Quel est le contenu des motions que vous avez prises ?

I. C. D. L.

Concernant les transidentités, nous avons pris acte que les enfants intersexes – nés avec des caractéristiques relevant à la fois du masculin et du féminin – ou transgenres – qui se sentent en déphasage avec leur sexe de naissance – sont dans une situation de désarroi. Nous rappelons aussi que les traitements médicaux ou hormonaux que subissent les personnes intersexes pour les faire correspondre, à peine nées, à l’un ou l’autre genre, sont des atteintes à leur intérêt.
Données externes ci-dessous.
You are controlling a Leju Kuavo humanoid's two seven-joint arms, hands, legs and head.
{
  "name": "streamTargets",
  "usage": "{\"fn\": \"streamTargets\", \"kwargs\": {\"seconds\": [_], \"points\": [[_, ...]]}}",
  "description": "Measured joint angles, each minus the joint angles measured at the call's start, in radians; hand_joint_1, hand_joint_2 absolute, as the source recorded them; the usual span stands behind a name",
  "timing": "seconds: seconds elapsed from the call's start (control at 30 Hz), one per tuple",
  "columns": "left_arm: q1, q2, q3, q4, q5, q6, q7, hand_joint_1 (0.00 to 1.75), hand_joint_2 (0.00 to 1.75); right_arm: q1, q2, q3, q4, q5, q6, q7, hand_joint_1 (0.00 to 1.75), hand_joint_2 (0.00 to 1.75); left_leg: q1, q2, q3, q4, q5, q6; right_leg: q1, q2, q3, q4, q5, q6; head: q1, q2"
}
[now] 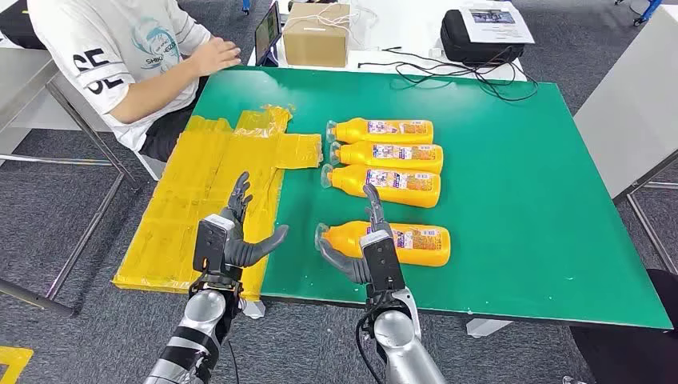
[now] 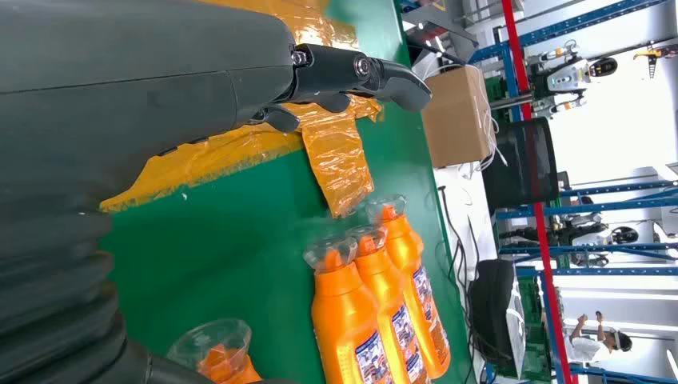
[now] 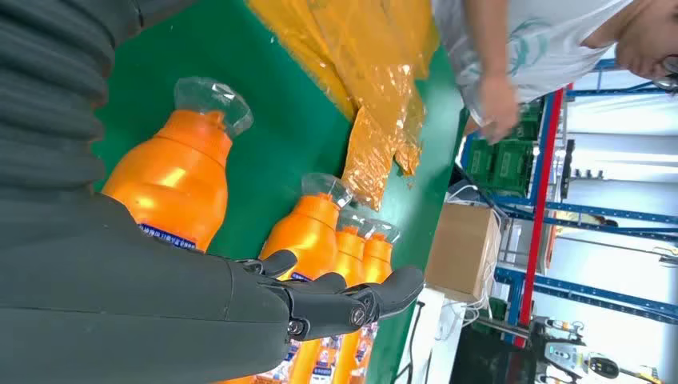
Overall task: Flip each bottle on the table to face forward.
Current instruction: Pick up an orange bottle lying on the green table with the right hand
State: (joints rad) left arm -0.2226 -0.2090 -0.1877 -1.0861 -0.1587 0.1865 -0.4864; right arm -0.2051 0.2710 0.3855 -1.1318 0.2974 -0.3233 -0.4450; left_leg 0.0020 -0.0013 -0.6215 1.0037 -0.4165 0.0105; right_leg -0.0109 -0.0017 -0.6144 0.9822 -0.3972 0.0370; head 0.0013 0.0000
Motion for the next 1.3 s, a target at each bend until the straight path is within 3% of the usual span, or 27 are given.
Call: {"fn": "streamTargets", "kwargs": {"seconds": [0.63,1.3], "points": [[-0.040,-0.017,-0.003,0.052,-0.001,-0.014,0.010,0.00,1.75,-0.001,-0.049,-0.011,0.001,0.096,-0.043,0.037,0.00,1.75,0.000,0.000,0.000,0.000,0.000,0.000,0.000,0.000,0.000,0.000,0.000,0.000,0.000,0.000],[-0.040,-0.016,0.003,0.057,-0.017,-0.030,0.039,0.00,1.75,-0.070,-0.111,-0.012,0.142,0.379,-0.025,0.236,0.00,1.75,0.000,0.000,0.000,0.000,0.000,0.000,0.000,0.000,0.000,0.000,0.000,0.000,0.000,0.000]]}}
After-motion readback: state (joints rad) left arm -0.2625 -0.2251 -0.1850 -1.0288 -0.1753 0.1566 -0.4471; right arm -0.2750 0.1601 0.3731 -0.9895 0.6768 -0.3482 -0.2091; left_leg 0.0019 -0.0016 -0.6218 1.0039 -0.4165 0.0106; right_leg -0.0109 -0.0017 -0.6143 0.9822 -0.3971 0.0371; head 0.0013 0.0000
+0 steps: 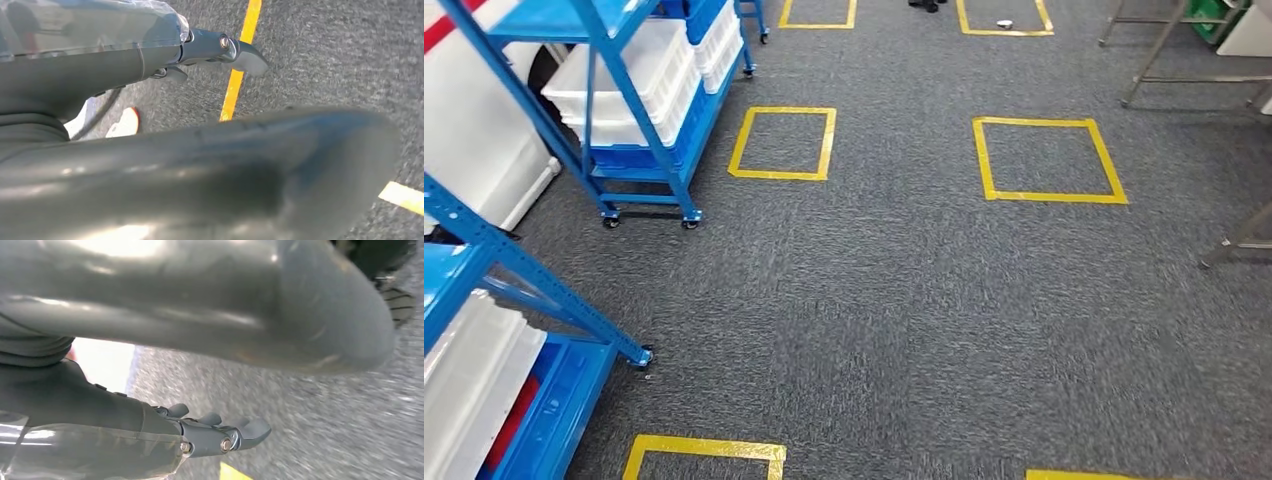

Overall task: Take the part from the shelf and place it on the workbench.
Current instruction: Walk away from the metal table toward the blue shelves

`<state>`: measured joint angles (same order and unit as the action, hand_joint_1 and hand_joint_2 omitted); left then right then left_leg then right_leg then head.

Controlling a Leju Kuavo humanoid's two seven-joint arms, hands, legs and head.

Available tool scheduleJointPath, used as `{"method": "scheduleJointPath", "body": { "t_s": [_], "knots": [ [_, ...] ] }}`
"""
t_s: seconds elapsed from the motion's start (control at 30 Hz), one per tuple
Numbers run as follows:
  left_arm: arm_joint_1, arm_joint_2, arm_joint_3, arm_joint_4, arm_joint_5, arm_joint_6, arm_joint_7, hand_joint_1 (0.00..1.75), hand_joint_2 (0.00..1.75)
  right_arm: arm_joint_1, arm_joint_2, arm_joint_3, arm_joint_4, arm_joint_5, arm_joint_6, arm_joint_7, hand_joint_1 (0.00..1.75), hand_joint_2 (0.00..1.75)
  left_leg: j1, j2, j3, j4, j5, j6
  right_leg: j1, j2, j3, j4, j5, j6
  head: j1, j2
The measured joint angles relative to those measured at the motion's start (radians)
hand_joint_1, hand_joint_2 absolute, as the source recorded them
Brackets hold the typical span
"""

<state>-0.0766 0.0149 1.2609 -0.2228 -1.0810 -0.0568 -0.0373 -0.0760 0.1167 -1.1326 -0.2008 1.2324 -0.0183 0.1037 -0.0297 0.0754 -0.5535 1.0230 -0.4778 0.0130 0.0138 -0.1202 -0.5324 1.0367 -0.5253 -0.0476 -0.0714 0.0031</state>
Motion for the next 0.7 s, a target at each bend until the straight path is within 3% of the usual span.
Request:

Nous avons par ailleurs pris position pour que la nouvelle loi de bioéthique permette aux enfants nés de PMA de connaître l’identité de leur donneur. Concernant enfin la GPA et la PMA entre deux femmes, nous avons demandé que les enfants conçus de cette manière voient leur filiation avec leurs deux parents d’intention sécurisés.

LPA

Vous avez également pris des motions qui concernaient d’autres sujets que ceux liés à la bioéthique…

I. C. D. L.

Prenant acte que le gouvernement s’apprête à réformer sans concertation la justice des mineurs, nous avons en effet rappelé notre attachement à l’ordonnance de 1945 relative à l’enfance délinquante. Cette ordonnance fait primer l’éducatif dans la justice des mineurs. Elle établit une excuse de minorité, prévoit que les mineurs soient jugés par une cour spécialisée et par un juge qui statue à la fois sur l’enfance en danger et sur l’enfance délinquante. Nous, avocats d’enfants, demandons à être consultés pour nous assurer que la réforme tienne compte de ces principes. Nous nous sommes également prononcés contre le fichage des mineurs isolés que projette le gouvernement, qui envisage de saisir leurs empreintes digitales, des images numérisées de leur visage, leurs coordonnées ou documents d’identité et de voyage. Nous considérons qu’il s’agit d’une atteinte aux droits des enfants.

LPA

Quel fut le temps fort de ces Assises ?

I. C. D. L.

C’est difficile de n’en retenir qu’un. Mais les participants ont particulièrement aimé les témoignages des personnes qui ont eu le courage de venir nous livrer leurs histoires de vie. Les assemblées plénières furent également riches d’enseignements. Les interventions de Florence Roques et de Caroline Mécary, deux avocates qui livrent bataille pour faire avancer les droits des enfants nés par PMA ou par GPA, furent très forts. De même que l’intervention de Laurence Brunet, juriste et membre du CCNE, qui au moment de la clôture des débats a fait des propositions concrètes pour faire évoluer les modes de filiation en France. Enfin, le fait d’entendre que le Défenseur des droits Jacques Toubon, présent le dernier jour, était intéressé et envisageait de s’appuyer sur certains de nos travaux, fut évidemment un moment très fort.

LPA

À la fin de votre congrès, une manifestation de défense des mineurs non accompagnés avait lieu sur le parvis de La Défense… les participants aux Assises s’y sont-ils joint ?

I. C. D. L.

La prise en charge des mineurs non accompagnés dans les Hauts-de-Seine est désastreuse, alors même que nous sommes le deuxième département le plus riche de France. Le bâtonnier des Hauts-de-Seine avait donc appelé à manifester pour alerter l’opinion sur leur sort. Une centaine d’avocats y ont participé, aux côtés du maire de Nanterre, d’associations comme le Mouvement contre le racisme et pour l’amitié entre les peuples (MRAP), le Groupe d’information et de soutien aux immigrés (GISTI), et de nombreux mineurs accompagnés et anciens mineurs non accompagnés. Il était logique que cette manifestation ait lieu dans la continuité de notre rassemblement. Ces jeunes ne sont pas protégés comme ils devraient l’être.